Fuego amigo

A la huelga como acto de supervivencia

Madrid goza de una de las más raras y más ficticias culturas tradicionales, ahogada por la multiculturalidad, que todo lo diluye, hasta el punto de que en los lugares de trabajo hay que poner mucho empeño para encontrar al madrileño "pata negra". Para los ultranacionalismos eso es un inconveniente, mientras que para los habitantes de Madrid supone vivir en un espacio de libertad y feliz anonimato, donde caben todas las razas, religiones, apellidos, colores de piel, idiomas y fortunas.

Pero su doble condición de capital del Estado y de Comunidad Autónoma la convierte en escenario de toda reivindicación posible, sea local o estatal, algo así como el manifestódromo que eleva a primera división los conflictos y afanes de los habitantes de su periferia. Cuando una manifestación no se estrena en Madrid, es como una obra de teatro que no se estrena en Broadway.

Los gallegos, vascos, valencianos, catalanes... suelen discernir fácilmente quién está detrás de cada decisión de gobierno. Madrid, en cambio, juega con esa indefinición y un nacionalismo folclórico de chulapos y chulapas que sólo salen a pasear en las fiestas de San Isidro (el santo con más jeta del paraíso, que dormía la siesta a la sombra de un árbol mientras le hacían el trabajo los ángeles), indefinición alimentada por sus autoridades autonómicas para apuntar los éxitos a la lideresa y los fracasos al gobierno central.

Cuando el Metro se rompe (que es todos los días en alguna de sus líneas), los viajeros desorientados desalojan los vagones de mala gana y echando pestes a partes iguales contra Zapatero y contra Esperanza Aguirre. Cuando alguien se pierde por los pasillos de las urgencias de los hospitales nunca sabe si maldecir al ministro de la nación o al consejero de Sanidad. Ya se sabe que la culpa siempre es del otro.

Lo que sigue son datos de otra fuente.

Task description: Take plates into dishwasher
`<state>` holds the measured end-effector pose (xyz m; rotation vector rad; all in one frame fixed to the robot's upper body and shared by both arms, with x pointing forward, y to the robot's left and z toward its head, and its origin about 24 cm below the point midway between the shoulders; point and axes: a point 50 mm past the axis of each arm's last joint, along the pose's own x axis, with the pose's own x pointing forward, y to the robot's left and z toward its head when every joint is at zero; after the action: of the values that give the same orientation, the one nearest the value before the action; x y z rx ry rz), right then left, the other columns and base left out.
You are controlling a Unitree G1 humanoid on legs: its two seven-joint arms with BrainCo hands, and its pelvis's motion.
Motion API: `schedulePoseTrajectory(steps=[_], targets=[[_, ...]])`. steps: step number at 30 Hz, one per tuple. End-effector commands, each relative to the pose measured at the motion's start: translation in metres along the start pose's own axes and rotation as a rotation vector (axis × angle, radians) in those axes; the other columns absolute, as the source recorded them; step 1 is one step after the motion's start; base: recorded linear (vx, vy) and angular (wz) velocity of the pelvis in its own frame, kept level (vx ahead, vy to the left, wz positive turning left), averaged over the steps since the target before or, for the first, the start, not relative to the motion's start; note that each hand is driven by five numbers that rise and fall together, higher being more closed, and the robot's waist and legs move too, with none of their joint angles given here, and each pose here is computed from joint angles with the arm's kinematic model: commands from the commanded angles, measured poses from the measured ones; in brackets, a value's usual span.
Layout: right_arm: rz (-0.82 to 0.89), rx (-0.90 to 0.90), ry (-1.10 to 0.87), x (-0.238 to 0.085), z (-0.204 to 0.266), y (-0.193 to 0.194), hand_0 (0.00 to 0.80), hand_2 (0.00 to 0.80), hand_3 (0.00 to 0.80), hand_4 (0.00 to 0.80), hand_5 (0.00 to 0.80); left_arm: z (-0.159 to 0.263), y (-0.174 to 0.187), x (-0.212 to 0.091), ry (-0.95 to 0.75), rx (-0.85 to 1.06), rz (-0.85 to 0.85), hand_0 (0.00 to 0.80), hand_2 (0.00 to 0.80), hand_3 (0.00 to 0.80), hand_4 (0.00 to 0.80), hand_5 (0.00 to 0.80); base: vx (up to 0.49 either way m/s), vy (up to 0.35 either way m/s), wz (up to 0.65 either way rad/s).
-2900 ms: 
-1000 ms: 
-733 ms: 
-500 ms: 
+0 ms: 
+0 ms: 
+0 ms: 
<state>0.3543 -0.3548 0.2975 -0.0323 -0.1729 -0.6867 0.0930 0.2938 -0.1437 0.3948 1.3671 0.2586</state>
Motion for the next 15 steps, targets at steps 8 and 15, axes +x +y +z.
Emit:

Aparte de la capital del reino de España, es también el laboratorio particular donde la presidenta de la comunidad autónoma desarrolla su política tatcheriana de privatización de lo público, una especie de ensayo general con todo para su asalto definitivo al poder del gobierno central, con el permiso (o sin él) de Mariano Rajoy.

En el gran manifestódromo están de huelga ahora los profesores de la cada vez más menguada red pública de educación, entregada a colegios concertados, muchos de ellos dirigidos y gobernados por organizaciones católicas integristas, y hoy comienzan su huelga los trabajadores de la sanidad. Ambos sectores están siendo expuestos sin pudor a la voracidad neocon de los correligionarios de Esperanza Aguirre. Desaparece el Instituto Madrileño de Salud, organismo clave para la prevención y vigilancia de la salud pública, y los laboratorios de análisis clínicos pasan a manos privadas, entre otras medidas de los ultraliberales.

La enseñanza y la sanidad deben, según su ideario, atenerse a criterios de rentabilidad, sin que importe el deterioro galopante del servicio prestado. La buena educación y la buena salud para el que pueda pagarla. Apoyar estas huelgas, pues, para defender la justicia equitativa de los servicios públicos esenciales, es casi un acto de supervivencia para todos nosotros y un deber para con las próximas generaciones.